§ Stored items from a collection:

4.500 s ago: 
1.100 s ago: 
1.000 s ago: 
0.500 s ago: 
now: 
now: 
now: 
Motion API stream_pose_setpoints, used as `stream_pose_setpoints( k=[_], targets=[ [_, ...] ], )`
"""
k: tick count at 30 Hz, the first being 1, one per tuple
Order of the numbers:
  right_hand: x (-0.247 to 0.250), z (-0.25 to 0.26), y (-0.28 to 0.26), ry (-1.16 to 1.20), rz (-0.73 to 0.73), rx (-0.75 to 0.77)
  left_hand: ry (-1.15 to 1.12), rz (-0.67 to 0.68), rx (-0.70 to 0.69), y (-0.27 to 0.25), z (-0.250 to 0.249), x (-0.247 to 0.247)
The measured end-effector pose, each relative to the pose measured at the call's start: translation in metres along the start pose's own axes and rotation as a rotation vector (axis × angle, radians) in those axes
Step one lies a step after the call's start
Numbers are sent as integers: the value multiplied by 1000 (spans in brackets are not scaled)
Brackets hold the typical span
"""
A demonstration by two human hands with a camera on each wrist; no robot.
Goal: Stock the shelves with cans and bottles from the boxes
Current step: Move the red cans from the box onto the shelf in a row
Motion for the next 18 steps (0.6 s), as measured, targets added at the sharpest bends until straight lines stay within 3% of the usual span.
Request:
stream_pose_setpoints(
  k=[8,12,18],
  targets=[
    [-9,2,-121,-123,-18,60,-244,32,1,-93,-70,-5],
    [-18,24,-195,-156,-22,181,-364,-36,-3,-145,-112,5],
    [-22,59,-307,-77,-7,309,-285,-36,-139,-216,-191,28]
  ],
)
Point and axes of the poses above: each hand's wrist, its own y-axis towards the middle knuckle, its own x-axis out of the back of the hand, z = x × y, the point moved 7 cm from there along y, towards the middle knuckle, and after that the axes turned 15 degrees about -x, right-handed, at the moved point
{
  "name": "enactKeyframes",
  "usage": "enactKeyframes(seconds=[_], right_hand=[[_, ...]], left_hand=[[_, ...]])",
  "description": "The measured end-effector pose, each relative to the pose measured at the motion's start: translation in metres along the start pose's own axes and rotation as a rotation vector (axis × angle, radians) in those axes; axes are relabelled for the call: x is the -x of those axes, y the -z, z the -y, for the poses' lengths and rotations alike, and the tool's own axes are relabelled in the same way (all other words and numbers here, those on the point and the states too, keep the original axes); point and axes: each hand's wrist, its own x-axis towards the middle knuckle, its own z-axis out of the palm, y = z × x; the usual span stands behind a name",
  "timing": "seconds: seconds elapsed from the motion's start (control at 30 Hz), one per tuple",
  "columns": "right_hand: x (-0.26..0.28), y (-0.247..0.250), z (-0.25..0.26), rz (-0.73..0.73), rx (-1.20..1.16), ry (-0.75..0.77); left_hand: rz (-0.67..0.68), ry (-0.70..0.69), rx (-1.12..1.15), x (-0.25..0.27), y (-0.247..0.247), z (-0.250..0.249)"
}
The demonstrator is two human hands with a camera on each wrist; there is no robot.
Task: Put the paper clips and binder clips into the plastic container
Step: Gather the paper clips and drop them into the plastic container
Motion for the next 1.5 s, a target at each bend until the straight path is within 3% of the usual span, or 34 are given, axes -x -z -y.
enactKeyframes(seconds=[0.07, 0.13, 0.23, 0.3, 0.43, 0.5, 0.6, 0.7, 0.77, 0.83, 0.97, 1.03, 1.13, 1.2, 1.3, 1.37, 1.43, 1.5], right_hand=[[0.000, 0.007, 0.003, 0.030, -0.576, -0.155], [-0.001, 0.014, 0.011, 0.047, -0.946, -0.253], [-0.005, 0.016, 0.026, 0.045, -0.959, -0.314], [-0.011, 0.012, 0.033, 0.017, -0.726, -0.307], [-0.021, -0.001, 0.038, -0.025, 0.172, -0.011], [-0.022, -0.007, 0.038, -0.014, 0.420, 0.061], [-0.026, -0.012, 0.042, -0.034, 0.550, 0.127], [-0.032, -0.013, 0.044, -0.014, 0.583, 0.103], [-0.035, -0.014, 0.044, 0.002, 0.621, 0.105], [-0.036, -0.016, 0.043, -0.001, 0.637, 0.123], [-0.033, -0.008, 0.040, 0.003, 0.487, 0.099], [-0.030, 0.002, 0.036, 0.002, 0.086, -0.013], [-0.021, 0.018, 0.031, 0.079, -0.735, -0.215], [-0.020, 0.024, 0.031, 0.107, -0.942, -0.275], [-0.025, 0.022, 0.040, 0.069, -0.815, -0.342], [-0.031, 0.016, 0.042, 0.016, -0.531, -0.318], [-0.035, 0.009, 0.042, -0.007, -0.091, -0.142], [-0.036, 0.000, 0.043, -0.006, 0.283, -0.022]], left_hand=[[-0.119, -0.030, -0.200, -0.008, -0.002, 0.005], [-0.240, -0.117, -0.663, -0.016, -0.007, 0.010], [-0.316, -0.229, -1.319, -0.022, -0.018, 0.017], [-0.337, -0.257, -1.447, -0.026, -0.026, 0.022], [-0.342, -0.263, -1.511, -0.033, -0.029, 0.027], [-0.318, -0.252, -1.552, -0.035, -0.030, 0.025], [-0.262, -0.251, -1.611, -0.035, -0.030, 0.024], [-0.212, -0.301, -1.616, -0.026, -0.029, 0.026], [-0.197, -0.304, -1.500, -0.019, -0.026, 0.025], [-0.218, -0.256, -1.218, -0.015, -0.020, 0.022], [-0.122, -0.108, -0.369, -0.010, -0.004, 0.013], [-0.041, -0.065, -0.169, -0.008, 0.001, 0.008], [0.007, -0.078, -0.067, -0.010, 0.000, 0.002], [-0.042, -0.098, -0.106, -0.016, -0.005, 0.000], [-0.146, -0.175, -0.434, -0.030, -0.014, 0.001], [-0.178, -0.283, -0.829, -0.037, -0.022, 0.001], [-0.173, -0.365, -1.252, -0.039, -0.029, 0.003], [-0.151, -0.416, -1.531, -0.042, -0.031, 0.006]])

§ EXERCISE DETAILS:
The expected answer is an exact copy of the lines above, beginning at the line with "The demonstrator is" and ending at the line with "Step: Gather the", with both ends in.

§ EXERCISE OUTPUT:
The demonstrator is two human hands with a camera on each wrist; there is no robot.
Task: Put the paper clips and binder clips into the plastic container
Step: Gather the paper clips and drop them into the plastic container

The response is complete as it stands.